Biz; vatan sevgisiyle yoğrulmuş, dün olduğu gibi bugün de aziz vatanına canını
adamış, öz be öz bu milletin evladı Türk Subaylarıyız.
Bu kararlar bizi yıkmadı yıkamaz. Her zamankinden daha güçlü
dimdik ayaktayız. Bu kararlar bizim son nefesimize kadar onurla taşıyacağımız
şeref madalyalarımızdır.
Hepimizce kutsal olan Kurban Bayram'ını ve bağımsızlığımızın
sembolü Cumhuriyet Bayram'ını Ekim ayının son günlerinde millet olarak
kutladık.
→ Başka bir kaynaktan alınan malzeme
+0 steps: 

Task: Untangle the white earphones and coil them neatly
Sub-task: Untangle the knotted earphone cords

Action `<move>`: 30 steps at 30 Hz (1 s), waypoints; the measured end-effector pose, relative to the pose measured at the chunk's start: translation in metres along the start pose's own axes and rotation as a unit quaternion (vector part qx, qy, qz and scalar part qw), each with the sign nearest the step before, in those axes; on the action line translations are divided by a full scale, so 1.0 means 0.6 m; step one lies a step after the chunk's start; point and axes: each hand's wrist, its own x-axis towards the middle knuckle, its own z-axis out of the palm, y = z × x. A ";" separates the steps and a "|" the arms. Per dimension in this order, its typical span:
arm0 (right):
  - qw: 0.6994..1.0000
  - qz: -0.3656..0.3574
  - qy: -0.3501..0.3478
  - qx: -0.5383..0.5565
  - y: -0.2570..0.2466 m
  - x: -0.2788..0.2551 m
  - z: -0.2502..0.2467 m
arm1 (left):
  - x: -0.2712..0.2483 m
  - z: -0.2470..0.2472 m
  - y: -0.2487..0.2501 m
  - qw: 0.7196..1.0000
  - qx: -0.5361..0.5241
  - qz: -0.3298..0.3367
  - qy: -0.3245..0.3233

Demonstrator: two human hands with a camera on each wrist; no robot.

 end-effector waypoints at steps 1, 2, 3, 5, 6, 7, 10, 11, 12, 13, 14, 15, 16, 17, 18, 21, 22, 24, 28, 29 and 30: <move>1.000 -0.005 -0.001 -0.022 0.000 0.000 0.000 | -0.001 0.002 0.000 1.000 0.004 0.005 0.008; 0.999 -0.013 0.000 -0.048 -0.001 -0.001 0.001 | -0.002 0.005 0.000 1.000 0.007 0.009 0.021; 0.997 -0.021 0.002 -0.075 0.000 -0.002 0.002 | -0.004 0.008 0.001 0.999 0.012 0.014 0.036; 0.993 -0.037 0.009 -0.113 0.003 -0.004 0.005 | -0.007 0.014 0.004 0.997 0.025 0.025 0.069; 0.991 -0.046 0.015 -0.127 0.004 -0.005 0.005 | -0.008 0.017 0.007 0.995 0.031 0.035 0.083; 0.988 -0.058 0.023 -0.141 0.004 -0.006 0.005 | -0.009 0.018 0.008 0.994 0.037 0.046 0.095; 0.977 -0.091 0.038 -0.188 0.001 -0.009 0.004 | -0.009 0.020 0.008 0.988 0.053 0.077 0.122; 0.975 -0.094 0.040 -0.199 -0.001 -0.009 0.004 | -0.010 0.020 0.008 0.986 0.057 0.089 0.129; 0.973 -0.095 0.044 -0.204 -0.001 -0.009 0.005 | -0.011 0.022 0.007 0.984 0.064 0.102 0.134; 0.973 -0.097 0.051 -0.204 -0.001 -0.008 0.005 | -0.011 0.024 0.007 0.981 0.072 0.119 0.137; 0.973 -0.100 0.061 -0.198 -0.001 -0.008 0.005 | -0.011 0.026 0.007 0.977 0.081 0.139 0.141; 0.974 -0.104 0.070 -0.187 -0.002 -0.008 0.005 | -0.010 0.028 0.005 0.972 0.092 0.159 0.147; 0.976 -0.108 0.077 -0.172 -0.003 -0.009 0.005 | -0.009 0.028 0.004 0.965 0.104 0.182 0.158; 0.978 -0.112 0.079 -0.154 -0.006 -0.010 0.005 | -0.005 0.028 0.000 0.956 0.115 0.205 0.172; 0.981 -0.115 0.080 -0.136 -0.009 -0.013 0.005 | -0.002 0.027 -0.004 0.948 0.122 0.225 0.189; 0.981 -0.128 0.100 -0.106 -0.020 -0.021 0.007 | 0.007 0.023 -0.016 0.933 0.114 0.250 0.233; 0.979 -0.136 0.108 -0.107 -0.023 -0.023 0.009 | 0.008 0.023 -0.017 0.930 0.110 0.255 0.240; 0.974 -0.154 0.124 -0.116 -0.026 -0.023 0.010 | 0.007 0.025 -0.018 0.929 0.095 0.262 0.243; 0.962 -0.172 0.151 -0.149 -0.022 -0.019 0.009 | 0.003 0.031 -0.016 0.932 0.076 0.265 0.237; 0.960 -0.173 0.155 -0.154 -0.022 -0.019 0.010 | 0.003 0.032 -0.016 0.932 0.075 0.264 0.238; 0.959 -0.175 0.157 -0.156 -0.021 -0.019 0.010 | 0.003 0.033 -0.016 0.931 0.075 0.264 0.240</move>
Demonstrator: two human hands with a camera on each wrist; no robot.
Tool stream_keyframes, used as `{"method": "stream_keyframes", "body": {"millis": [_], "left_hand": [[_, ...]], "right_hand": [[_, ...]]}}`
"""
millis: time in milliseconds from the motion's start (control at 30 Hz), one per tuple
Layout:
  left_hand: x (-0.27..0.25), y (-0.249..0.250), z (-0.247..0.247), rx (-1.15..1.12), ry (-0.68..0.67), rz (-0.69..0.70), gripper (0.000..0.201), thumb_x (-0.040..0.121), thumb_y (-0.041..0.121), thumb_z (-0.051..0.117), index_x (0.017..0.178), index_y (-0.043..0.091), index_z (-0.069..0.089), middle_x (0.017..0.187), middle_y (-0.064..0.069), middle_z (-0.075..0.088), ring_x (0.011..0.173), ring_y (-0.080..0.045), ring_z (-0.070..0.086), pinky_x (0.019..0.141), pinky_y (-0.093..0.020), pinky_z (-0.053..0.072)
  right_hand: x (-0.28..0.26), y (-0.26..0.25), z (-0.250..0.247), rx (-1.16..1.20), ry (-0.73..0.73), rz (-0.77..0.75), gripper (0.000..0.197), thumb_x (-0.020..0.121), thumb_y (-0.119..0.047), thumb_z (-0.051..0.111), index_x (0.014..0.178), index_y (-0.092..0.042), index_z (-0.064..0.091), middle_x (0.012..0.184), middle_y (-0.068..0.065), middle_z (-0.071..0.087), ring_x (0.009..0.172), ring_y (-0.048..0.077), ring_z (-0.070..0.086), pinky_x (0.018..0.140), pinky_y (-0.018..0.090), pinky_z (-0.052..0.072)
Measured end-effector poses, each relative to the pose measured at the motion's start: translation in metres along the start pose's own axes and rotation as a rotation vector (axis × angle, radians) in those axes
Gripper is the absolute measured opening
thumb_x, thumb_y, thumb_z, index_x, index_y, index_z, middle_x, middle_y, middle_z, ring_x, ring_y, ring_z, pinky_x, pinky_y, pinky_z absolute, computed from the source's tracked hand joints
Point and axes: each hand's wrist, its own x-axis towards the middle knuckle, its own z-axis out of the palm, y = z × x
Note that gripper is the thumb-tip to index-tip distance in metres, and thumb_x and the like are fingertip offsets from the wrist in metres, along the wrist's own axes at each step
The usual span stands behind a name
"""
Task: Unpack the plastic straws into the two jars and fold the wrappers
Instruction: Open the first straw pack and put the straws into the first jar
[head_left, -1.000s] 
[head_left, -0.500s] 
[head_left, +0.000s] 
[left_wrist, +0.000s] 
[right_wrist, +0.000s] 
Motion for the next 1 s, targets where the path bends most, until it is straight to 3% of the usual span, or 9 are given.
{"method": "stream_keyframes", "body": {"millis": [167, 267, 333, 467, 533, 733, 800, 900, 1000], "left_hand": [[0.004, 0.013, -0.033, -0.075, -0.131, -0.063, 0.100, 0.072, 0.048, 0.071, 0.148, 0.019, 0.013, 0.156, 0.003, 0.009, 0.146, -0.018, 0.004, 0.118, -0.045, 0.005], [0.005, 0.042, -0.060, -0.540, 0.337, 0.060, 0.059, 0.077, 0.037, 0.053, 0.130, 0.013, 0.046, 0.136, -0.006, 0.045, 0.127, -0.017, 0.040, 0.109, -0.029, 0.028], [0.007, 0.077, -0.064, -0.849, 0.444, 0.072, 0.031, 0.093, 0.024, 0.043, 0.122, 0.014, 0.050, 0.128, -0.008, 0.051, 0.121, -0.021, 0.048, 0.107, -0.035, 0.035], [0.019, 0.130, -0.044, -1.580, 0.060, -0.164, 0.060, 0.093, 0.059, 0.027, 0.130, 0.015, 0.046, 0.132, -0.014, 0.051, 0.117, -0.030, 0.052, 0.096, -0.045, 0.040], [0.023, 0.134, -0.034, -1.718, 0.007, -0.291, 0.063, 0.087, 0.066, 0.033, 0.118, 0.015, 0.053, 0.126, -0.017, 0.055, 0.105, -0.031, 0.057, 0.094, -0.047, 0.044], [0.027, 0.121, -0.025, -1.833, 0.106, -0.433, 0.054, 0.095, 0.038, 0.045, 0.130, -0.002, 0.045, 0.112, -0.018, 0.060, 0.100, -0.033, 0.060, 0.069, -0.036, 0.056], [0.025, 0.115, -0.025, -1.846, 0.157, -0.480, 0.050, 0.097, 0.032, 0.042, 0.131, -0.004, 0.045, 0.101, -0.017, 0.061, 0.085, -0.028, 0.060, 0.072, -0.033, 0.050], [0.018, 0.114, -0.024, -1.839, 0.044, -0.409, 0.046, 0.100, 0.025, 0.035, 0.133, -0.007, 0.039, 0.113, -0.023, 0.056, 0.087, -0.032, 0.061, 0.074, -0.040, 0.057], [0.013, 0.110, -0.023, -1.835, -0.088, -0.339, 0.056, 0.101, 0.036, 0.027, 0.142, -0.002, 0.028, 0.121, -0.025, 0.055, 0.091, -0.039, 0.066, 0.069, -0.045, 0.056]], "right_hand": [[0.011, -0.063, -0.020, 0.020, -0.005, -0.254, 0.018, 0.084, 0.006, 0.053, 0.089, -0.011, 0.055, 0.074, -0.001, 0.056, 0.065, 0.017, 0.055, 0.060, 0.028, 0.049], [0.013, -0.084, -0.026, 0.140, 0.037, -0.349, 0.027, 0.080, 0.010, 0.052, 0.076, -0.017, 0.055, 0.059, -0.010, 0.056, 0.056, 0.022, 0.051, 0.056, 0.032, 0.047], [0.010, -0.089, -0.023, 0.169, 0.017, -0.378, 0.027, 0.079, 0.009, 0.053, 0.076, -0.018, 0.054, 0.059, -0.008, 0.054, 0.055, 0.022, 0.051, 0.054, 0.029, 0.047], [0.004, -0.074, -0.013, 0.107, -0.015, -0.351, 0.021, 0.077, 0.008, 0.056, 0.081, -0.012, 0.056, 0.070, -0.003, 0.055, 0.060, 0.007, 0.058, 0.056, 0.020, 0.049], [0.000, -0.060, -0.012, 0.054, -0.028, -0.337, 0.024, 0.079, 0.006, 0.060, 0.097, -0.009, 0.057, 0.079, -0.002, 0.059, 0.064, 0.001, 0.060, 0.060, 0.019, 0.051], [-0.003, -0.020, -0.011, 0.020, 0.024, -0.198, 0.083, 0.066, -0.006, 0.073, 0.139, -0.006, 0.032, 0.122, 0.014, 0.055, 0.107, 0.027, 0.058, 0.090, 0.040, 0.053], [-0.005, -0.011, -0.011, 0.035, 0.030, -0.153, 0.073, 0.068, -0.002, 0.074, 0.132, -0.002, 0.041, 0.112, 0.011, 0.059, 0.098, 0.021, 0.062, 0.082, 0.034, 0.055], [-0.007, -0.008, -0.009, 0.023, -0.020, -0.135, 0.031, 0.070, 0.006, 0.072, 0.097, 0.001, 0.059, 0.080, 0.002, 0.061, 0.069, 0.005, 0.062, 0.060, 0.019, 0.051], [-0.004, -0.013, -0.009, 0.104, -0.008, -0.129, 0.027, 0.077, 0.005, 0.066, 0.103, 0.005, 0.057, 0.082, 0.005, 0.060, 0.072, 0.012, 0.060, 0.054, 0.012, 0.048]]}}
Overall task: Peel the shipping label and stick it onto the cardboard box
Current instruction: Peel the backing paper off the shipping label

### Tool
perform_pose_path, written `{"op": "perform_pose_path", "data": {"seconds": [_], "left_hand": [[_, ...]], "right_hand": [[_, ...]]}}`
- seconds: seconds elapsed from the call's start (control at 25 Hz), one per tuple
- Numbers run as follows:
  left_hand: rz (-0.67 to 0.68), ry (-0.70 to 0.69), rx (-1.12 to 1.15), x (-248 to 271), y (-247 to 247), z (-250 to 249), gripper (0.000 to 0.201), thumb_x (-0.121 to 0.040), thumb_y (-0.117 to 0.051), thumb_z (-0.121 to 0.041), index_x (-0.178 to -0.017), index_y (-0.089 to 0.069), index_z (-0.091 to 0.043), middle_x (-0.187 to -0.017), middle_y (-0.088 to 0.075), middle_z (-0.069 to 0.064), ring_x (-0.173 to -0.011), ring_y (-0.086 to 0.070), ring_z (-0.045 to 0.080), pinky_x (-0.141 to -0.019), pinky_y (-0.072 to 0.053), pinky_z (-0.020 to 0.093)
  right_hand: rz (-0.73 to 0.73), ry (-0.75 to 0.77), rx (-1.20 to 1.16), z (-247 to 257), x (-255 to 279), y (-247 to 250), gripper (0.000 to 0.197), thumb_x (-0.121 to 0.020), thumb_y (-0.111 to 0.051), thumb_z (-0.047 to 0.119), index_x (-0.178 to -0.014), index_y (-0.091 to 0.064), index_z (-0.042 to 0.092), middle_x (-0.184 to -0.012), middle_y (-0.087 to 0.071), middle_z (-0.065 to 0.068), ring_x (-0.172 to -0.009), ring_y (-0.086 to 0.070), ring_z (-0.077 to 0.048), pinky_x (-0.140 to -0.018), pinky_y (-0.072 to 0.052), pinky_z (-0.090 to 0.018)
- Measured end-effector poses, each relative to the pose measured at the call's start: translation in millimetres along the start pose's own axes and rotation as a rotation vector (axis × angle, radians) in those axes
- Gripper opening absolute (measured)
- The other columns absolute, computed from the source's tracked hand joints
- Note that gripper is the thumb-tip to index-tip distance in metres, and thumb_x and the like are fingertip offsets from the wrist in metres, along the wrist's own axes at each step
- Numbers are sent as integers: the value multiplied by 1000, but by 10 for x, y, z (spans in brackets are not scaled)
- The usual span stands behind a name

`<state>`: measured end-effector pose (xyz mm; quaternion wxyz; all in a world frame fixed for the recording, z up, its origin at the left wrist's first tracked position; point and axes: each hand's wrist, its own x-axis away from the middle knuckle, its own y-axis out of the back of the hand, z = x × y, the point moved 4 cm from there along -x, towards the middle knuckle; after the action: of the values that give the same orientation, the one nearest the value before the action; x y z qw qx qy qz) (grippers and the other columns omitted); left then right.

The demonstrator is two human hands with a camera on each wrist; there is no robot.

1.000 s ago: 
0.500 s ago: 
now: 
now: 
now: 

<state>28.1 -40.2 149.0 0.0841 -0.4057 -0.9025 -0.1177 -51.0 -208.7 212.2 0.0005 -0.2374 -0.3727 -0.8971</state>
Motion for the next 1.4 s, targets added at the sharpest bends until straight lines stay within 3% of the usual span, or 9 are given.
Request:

Bu vesileyle Kurban Bayram'ınızı ve Cumhuriyet Bayram'ınızı
kutluyorum. Vicdan ve vatan sevgisinden yoksun iftiraların yarattığı ortamda;
ailelerimizden, çocuklarımızdan, sevdiklerimizden ayrı, cezaevi şartlarında
yaşadığımız bu dördüncü bayramda, duygularımızı vatan sağ olsun diyerek
yüreğimizin bir köşesine sakladık. Sanki bir şeyler anlatmak, birazdan ifade
edeceğim hususlara dikkat çekmek ister gibi, ardı ardına sıralandı bu yıl iki
bayram. Ortak inancımız, ortak geleneğimiz ve ortak kültürümüz olan; farklı
yerlerde farklı hayatlar yaşayanları aynı duyguda buluşturan, hiç tanışmayan elleri
tebessümle birbirine kavuşturan Kurban Bayram'ı ile tarihin derinliklerinde yok
olmak üzereyken, kan ve can pahasına yokluklar içinde yapılan ve kazanılan
bağımsızlık savaşının eşsiz ürünü, yeniden dirilişimizin, var oluşumuzun
sembolü, Atatürk'ün bize armağanı Cumhuriyet'imizin Bayram'ı.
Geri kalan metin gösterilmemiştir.